Related Item: Embassy Baghdad, Iraq: Report Number ISP-I-09-30A, July 2009 http://oig.state.gov/documents/organization/126600.pdf

3 comments:

Aspiring FSO said...

I realized there were a large amt of peope staffing the Baghdad Embassy, but wasnt aware they were so high profile. According to another blog I have read recently, placement of a seasoned (or non-seasoned)ambassador sends a message to the host country of where they stand with us. Is the Department of State trying to send a particular message to Iraq and Afghanistan?

Aspiring FSO said...

and here is my blog:

http://musingsofanaspiringfso.blogspot.com/

Anonymous said...

Congratulations on your new blog. And good luck on your quest to join the Foreign Service!

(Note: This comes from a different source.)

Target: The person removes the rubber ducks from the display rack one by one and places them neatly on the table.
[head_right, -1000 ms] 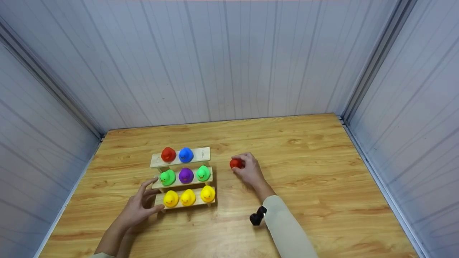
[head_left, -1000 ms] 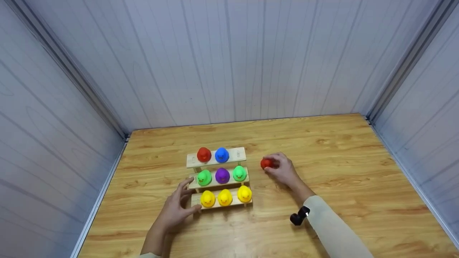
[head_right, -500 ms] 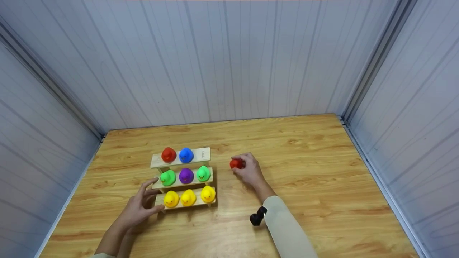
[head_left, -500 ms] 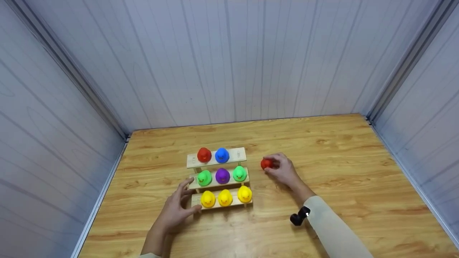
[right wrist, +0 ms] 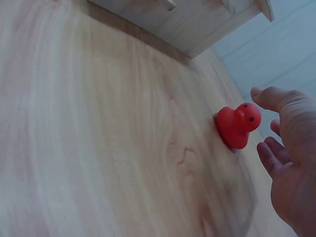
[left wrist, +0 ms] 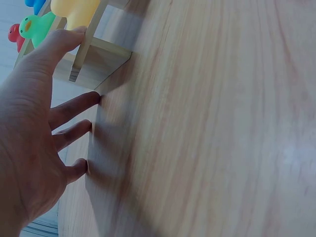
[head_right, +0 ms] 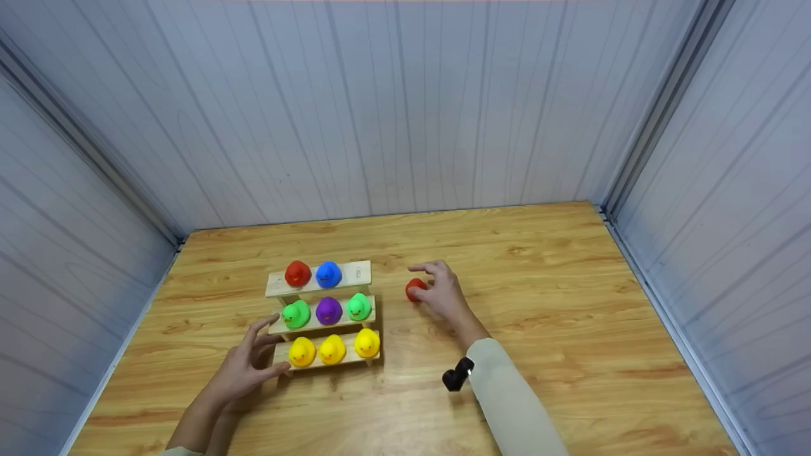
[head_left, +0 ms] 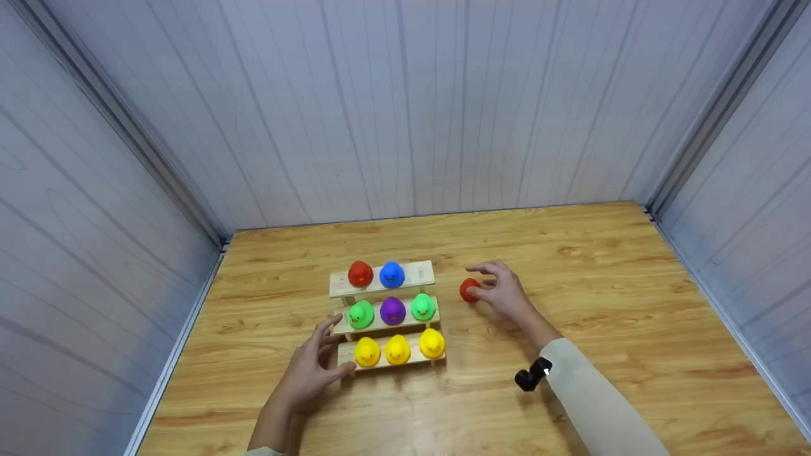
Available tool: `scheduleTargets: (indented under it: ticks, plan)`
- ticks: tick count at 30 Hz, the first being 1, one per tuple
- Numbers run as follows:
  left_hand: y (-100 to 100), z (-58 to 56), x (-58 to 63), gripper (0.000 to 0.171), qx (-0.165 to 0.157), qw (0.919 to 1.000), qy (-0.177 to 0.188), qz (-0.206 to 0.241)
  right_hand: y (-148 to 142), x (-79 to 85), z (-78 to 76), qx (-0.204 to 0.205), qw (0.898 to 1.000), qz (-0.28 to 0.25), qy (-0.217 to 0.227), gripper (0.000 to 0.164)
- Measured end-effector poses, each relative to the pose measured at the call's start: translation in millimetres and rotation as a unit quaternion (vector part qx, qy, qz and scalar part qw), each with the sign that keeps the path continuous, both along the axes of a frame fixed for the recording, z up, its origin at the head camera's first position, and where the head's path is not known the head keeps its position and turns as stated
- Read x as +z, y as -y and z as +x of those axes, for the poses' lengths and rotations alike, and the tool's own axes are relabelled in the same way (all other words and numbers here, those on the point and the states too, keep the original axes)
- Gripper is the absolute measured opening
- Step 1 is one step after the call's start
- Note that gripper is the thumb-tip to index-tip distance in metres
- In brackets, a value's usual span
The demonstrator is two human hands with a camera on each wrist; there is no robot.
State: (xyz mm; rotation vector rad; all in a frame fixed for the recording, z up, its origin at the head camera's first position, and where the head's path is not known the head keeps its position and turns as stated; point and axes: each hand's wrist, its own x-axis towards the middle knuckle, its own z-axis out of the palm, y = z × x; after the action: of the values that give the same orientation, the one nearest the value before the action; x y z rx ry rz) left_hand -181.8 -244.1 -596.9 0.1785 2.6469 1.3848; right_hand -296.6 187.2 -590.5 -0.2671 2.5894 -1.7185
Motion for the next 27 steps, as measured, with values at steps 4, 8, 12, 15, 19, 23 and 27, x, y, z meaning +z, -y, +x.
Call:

@ your query on the placement of a seasoned (or non-seasoned)
ambassador as a message to the host country -- I don't buy that. I'm not sure what message we're trying to send. We have a career diplomat in Iraq, we have a political appointee in Kabul. None of the large "cushy" European posts from London to Spain have seasoned ambassadors. The same with Japan and China. Lots of career diplomats to our African posts. I think when we want to send a message to a particular country or show displeasure, that sometimes mean not sending any ambassador at all.